Top of Supplied information

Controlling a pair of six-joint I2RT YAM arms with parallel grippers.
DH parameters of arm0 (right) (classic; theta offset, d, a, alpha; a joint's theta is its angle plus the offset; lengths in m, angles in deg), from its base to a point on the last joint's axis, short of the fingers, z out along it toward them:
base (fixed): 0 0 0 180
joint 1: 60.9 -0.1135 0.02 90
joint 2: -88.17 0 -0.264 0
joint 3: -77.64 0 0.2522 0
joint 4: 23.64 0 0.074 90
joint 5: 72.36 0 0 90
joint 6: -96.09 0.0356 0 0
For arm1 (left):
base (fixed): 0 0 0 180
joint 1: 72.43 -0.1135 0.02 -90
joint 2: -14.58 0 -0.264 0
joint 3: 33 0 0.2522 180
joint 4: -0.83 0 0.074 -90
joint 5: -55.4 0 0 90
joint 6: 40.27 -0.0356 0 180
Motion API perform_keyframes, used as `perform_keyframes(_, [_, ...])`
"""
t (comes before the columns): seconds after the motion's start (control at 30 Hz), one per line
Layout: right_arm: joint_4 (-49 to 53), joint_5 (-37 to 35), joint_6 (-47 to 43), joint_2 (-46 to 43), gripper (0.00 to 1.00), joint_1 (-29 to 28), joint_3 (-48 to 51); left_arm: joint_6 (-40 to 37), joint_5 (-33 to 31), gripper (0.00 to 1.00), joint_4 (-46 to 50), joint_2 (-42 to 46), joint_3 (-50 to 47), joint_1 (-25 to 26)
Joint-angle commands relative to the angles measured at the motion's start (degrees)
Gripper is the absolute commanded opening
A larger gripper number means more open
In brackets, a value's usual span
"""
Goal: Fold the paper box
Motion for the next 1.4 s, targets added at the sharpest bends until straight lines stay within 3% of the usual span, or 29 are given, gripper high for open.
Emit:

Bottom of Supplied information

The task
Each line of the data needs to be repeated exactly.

Task solution
Controlling a pair of six-joint I2RT YAM arms with parallel grippers.
DH parameters of arm0 (right) (classic; theta offset, d, a, alpha; a joint's theta is its angle plus the offset; lengths in m, angles in deg), from its base to a point on the last joint's axis, short of the fingers, z out along it toward them:
base (fixed): 0 0 0 180
joint 1: 60.9 -0.1135 0.02 90
joint 2: -88.17 0 -0.264 0
joint 3: -77.64 0 0.2522 0
joint 4: 23.64 0 0.074 90
joint 5: 72.36 0 0 90
joint 6: -96.09 0.0356 0 0
For arm1 (left):
base (fixed): 0 0 0 180
joint 1: 72.43 -0.1135 0.02 -90
joint 2: -14.58 0 -0.264 0
joint 3: 33 0 0.2522 180
joint 4: -0.83 0 0.074 -90
joint 5: -55.4 0 0 90
joint 6: 40.27 -0.0356 0 180
Motion API perform_keyframes, used as `perform_keyframes(_, [_, ...])`
"""
t (comes before the columns): seconds after the motion's start (control at 30 Hz), one per line
Layout: right_arm: joint_4 (-49 to 53), joint_5 (-37 to 35), joint_6 (-47 to 43), joint_2 (-46 to 43), gripper (0.00 to 1.00), joint_1 (-29 to 28), joint_3 (-48 to 51); left_arm: joint_6 (-40 to 37), joint_5 (-33 to 31), gripper (0.00 to 1.00), joint_4 (-46 to 50), joint_2 (-42 to 46), joint_3 (-50 to 47), joint_1 (-25 to 26)
Joint-angle commands relative to the angles measured at the motion's start (degrees)
Gripper is the absolute commanded opening
A larger gripper number means more open
In brackets, a value's usual span
"""
Goal: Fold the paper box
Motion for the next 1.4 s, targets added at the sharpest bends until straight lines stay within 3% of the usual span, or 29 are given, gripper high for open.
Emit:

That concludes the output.